YOUR TASK. Only some lines are wanted: please transcribe exactly those from the one containing "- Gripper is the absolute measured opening" through the end of the data, pictures excluded.

THE DATA.
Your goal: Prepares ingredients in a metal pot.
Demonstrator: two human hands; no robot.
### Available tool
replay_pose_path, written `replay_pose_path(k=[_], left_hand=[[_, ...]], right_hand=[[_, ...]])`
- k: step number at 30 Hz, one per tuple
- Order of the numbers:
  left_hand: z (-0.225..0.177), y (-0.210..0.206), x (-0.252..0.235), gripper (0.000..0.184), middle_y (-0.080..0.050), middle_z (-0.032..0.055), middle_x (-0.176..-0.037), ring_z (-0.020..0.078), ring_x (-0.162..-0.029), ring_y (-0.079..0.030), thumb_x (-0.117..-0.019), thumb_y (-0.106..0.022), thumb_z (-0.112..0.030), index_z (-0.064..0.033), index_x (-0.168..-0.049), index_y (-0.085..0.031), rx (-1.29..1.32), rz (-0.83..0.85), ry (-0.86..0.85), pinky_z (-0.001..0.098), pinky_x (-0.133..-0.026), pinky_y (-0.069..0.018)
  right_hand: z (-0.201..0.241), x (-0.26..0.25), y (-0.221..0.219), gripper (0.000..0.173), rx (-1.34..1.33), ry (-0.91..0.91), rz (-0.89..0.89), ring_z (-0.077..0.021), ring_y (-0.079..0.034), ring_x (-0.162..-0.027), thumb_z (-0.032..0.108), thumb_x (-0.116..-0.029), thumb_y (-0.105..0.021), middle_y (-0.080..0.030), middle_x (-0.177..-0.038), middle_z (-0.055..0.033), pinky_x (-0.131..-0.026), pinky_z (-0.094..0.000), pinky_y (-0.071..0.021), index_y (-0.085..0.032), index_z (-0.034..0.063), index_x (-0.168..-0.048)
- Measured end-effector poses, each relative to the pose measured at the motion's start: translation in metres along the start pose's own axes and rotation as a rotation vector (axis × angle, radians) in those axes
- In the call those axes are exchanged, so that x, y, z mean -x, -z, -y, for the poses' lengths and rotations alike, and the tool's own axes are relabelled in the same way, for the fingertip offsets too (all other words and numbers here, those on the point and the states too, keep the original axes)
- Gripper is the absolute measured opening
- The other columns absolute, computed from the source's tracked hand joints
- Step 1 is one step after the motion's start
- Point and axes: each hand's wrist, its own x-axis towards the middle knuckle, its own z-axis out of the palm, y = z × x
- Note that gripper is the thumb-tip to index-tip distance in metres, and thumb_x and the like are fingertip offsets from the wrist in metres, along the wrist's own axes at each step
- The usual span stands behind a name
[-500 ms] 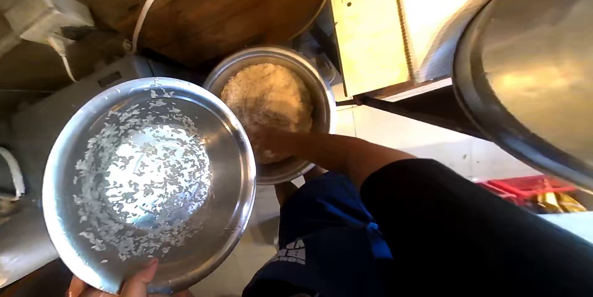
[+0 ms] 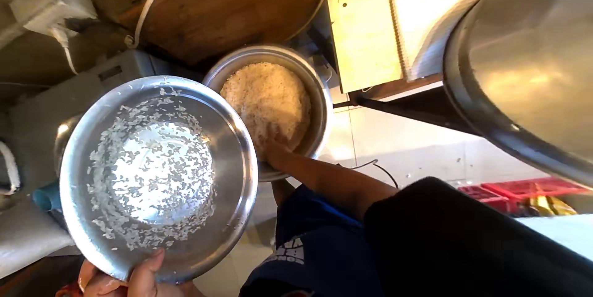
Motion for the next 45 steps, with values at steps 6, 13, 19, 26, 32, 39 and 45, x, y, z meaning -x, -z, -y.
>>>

RESPONSE BOX.
- Gripper is the absolute measured opening
- The other columns absolute, computed from the source's tracked hand joints
- Step 1 is one step after the motion's start
- Point and axes: each hand's wrist, its own x-axis towards the middle knuckle, its own z-axis out of the palm, y = z × x
- Note that gripper is the thumb-tip to index-tip distance in metres, and thumb_x and the like are fingertip offsets from the wrist in metres, along the wrist's own axes at each step
- The usual span stands behind a name
[-500 ms] 
[+0 ms] 
Motion for the next 45 steps, with values at steps 6, 13, 19, 26, 32, 39 and 45, x, y, z meaning -x, -z, -y.
>>>

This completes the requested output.